« Je veux étudier, pas mendier une place » : la colère des étudiants sans master à Montpellier
Ce mardi 16 septembre, une cinquantaine d'étudiants sans affectation en master se sont mobilisés devant les locaux de l'académie de Montpellier, à l'initiative du Scum, le Syndicat de combat universitaire. Une semaine après la rentrée universitaire, la situation reste bloquée pour de nombreux jeunes qui attendent désespérément une place dans la formation de leur choix.
Des refus en cascade et un été stressant
Yasmine, 23 ans, cherche à intégrer un master en droit privé depuis plusieurs mois. « J'ai demandé dans toute la France mais j'ai essuyé 21 refus », témoigne la jeune femme. Après un été « stressant », elle s'est rapprochée du Scum pour être épaulée dans ses démarches. Sans proposition de master, elle a été contrainte de quitter son studio Crous pour rentrer chez ses parents à Alès.
« Je suis venue au rectorat plusieurs fois pendant l'été. J'ai même fait des réclamations auprès du doyen de l'université, sans succès. Impossible de trouver du travail dans mon secteur seulement avec une licence. Aujourd'hui, je dépense mes dernières économies pour essayer de faire bouger les choses avec le Scum. C'est mon seul espoir », confie-t-elle.

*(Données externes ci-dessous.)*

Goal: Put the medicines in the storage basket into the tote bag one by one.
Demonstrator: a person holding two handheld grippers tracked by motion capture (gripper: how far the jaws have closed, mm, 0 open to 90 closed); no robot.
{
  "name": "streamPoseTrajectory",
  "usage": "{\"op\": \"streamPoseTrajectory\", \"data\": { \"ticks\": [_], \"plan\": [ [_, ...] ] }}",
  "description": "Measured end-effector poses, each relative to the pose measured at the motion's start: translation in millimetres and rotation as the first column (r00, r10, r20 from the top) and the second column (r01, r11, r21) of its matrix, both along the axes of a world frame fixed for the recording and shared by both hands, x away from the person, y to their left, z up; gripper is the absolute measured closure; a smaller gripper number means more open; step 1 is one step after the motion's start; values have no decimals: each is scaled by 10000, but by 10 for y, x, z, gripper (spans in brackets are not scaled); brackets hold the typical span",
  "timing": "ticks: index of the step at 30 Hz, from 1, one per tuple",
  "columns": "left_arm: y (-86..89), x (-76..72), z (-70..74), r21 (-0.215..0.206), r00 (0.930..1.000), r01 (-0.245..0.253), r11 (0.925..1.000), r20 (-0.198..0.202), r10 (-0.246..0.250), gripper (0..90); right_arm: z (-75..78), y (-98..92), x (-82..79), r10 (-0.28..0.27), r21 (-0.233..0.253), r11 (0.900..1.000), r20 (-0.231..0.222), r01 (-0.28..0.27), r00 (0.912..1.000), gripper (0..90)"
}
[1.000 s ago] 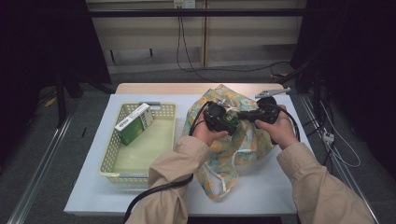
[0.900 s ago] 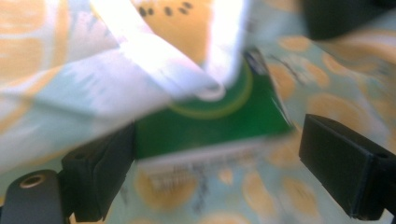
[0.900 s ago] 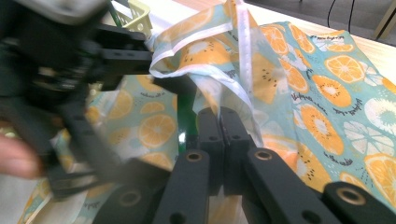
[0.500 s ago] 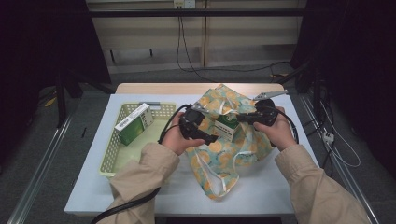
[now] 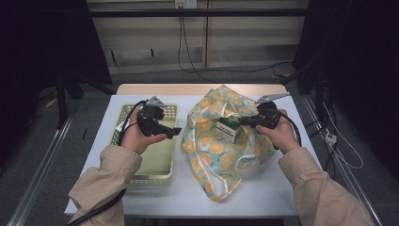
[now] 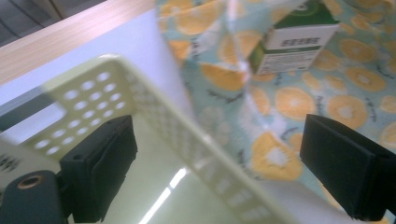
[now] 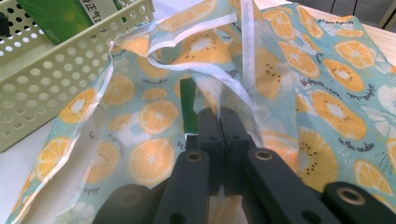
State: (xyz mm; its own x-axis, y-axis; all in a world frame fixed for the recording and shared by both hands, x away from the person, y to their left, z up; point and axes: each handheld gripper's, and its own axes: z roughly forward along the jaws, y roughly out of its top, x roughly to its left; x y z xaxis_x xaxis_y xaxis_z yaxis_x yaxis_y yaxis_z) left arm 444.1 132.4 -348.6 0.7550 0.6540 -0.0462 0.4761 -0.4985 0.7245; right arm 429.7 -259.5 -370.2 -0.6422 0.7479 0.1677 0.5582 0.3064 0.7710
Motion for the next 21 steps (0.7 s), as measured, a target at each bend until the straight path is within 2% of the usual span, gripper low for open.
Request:
{"op": "streamPoseTrajectory", "data": {
  "ticks": [6, 9, 14, 20, 21],
  "plan": [
    [286, 108, -85, 206, 9995, -305, 9993, -88, 307, 108, -19, 1, -2, 41, 27, 10000, -14, -41, 10000, 897],
    [416, 164, -100, 329, 9984, -562, 9979, 9, 562, 108, -21, -2, -4, 43, 30, 10000, -17, -43, 10000, 897],
    [602, 254, -107, 194, 9929, -1188, 9927, -40, 1189, 115, -33, -16, 5, 27, 41, 10000, -54, -27, 10000, 897],
    [781, 355, -88, 516, 9879, -1549, 9866, 136, 1544, 122, -26, -23, 15, 66, 69, 10000, -42, -66, 10000, 897],
    [805, 370, -98, 432, 9862, -1652, 9853, 145, 1647, 122, -25, -28, 17, 73, 84, 9999, -39, -72, 10000, 897]
  ]
}}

Une sélection sociale dénoncée par le syndicat étudiant
Théo Haffner, adhérent au Scum, déplore une situation qui s'aggrave chaque année. « Les étudiants qu'on accompagne ont le diplôme pour entrer en licence ou en master. Pourtant, ils sont refusés à l'entrée de l'université ». Le syndicat pointe du doigt une sélection sociale et raciste organisée notamment par les professeurs et les présidences d'universités.

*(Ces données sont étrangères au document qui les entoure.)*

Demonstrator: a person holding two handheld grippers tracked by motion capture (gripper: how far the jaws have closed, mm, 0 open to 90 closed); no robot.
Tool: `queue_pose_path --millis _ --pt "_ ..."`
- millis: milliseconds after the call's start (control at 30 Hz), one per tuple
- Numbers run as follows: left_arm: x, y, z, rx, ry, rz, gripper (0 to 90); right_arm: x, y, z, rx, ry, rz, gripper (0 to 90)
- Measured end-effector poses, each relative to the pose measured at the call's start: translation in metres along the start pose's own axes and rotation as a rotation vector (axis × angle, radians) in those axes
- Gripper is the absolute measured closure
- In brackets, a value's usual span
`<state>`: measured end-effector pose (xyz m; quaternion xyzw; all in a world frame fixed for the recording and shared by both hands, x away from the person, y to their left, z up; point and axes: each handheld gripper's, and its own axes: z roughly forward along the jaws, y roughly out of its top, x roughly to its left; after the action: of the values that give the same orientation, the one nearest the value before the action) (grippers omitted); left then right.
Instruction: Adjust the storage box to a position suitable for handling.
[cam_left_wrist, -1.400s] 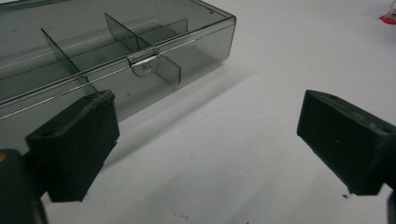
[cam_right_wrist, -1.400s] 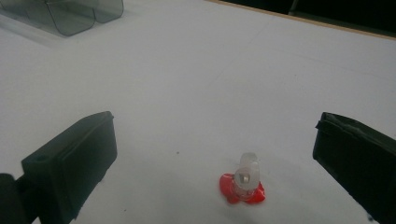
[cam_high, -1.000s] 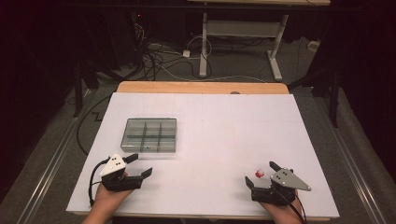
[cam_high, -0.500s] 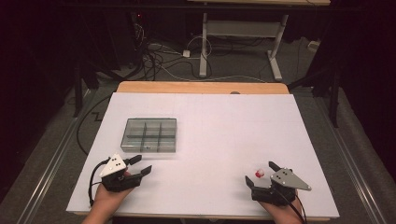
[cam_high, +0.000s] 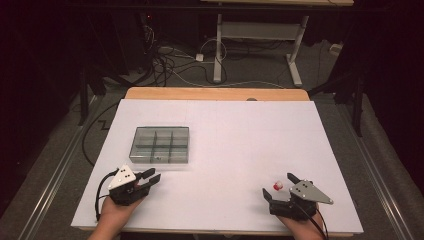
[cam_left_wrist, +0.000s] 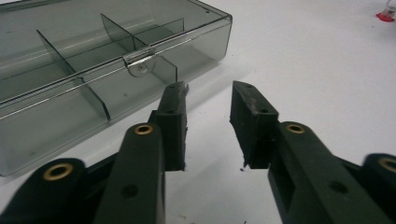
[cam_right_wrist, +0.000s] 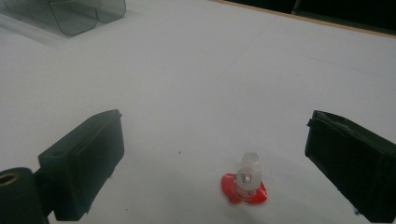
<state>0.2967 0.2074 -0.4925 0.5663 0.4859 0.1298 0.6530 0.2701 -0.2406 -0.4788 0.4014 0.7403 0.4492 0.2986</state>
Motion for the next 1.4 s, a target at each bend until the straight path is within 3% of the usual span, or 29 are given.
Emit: queue_pose_path --millis 467,800,1067,1400 --pt "0.0 0.001 -0.001 0.011 -0.018 -0.008 87.3 0.0 0.0 0.0 0.002 0.003 -0.002 5.2" --pt "0.002 0.002 0.002 0.034 -0.008 -0.025 88.0 0.0 0.0 0.0 0.001 0.005 0.001 5.1" --pt "0.002 0.006 0.0 0.019 -0.01 -0.063 88.0 0.0 0.0 -0.001 -0.003 0.003 -0.006 6.2" --pt "0.007 0.013 -0.008 0.02 0.006 -0.069 88.0 0.001 0.001 -0.001 -0.006 0.017 -0.015 5.4"
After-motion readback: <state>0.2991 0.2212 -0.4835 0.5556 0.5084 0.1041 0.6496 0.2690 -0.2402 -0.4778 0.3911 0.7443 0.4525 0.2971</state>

« Dans les conseils centraux, ils défendent une université élitiste, fermée aux enfants d'ouvriers et étudiants étrangers », accuse le représentant syndical. Cette problématique récurrente s'ajoute aux multiples difficultés rencontrées par les étudiants coincés entre précarité et problèmes de logement.
Des propositions de formation jugées inadaptées
Si le rectorat propose aux étudiants concernés des places vacantes dans d'autres formations, ces offres restent insuffisantes pour le Scum. « Les formations proposées n'ont rien à voir avec leur secteur, ce qui entraîne une rupture dans leur parcours pédagogique », explique Théo Haffner.
La trop faible capacité d'accueil des universités est évidemment en cause, mais le syndicat estime que le problème est plus profond et systémique.
Un rendez-vous au rectorat et des perspectives d'action
À la suite du rassemblement, les représentants du Scum ont été reçus par le rectorat. « Les échanges ont été constructifs et ont permis d'écouter les revendications présentées », indique l'institution. Une prochaine commission d'accès au second cycle de l'enseignement supérieur, chargée d'examiner les derniers recours, se réunira mercredi 17 septembre.
Le syndicat étudiant ne compte pas s'arrêter là. Jeudi 18 septembre, il portera ces revendications au sein du cortège de manifestants à Montpellier, déterminé à faire entendre la voix des étudiants laissés pour compte du système universitaire.